What to work on:
The lines to repeat are those below from the one containing "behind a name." down to the one containing "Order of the", both included; reproduce them exactly and nothing else.

Given information:
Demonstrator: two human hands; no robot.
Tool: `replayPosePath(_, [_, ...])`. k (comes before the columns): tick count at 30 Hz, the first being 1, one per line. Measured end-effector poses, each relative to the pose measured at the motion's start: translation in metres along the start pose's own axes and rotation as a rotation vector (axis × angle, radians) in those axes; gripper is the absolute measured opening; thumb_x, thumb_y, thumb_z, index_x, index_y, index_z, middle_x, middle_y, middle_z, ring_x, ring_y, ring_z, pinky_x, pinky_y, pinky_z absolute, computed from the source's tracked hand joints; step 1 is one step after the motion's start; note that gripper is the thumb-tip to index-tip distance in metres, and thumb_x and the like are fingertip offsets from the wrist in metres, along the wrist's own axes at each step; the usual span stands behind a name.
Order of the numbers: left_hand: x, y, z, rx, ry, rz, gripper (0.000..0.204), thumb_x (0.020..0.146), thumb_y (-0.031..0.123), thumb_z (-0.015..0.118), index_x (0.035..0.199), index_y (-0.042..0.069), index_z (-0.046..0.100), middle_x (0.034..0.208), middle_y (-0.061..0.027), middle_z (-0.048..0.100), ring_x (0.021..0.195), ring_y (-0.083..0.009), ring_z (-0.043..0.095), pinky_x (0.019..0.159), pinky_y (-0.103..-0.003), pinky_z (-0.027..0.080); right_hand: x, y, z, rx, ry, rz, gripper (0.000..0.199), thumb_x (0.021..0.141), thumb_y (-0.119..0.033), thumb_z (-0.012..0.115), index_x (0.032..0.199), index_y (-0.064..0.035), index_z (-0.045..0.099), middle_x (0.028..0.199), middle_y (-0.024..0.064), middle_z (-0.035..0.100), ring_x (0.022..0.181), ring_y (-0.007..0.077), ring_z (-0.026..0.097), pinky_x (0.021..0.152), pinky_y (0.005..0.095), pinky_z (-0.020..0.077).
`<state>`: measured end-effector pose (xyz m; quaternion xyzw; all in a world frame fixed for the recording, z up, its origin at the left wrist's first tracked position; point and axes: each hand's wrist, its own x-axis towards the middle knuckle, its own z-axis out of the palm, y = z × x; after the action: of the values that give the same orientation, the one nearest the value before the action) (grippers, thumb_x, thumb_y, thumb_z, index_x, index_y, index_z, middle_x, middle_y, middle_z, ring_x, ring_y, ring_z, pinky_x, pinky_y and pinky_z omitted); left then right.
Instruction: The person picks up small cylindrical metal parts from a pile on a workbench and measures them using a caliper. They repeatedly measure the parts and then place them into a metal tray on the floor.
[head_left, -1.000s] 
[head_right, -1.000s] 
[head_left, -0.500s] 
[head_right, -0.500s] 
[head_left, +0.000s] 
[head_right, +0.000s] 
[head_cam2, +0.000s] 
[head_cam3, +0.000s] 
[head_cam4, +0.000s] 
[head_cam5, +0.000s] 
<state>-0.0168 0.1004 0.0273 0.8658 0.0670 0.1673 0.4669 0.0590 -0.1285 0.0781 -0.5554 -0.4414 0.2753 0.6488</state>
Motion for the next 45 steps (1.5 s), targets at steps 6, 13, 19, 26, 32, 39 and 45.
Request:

Completed task:
Tool: `replayPosePath(_, [_, ...])`. k (comes before the columns): tick count at 30 Hz, the first being 1, one per line. Measured end-effector poses, each relative to the pose measured at the motion's start: translation in metres along the start pose's own axes and rotation as a rotation vector (axis × angle, radians) in those axes; gripper is the absolute measured opening; thumb_x, thumb_y, thumb_z, index_x, index_y, index_z, middle_x, middle_y, middle_z, ring_x, ring_y, ring_z, pinky_x, pinky_y, pinky_z absolute, computed from the source's tracked hand joints; step 1 is one step after the motion's start; note that gripper is the thumb-tip to index-tip distance in metres, and thumb_x and the like are fingertip offsets from the wrist in metres, along the wrist's own axes at each step; the usual span stands behind a name.
Order of the numbers: left_hand: x, y, z, rx, ry, rz, gripper (0.000..0.204), thumb_x (0.020..0.146), thumb_y (-0.031..0.123), thumb_z (-0.015..0.118), index_x (0.035..0.199), index_y (-0.042..0.069), index_z (-0.046..0.100), middle_x (0.034..0.208), middle_y (-0.061..0.027), middle_z (-0.048..0.100), ring_x (0.021..0.195), ring_y (-0.083..0.009), ring_z (-0.043..0.095), pinky_x (0.019..0.159), pinky_y (-0.103..-0.003), pinky_z (-0.027..0.080); right_hand: x, y, z, rx, ry, rz, gripper (0.000..0.199), thumb_x (0.021..0.141), thumb_y (-0.119..0.033), thumb_z (-0.012..0.115), index_x (0.032..0.199), index_y (-0.064..0.035), index_z (-0.045..0.099), middle_x (0.028..0.199), middle_y (-0.024..0.064), middle_z (-0.035..0.100), ring_x (0.022..0.181), ring_y (-0.007..0.077), ring_z (-0.026..0.097), pinky_x (0.021..0.152), pinky_y (0.005..0.095), pinky_z (-0.020..0.077).

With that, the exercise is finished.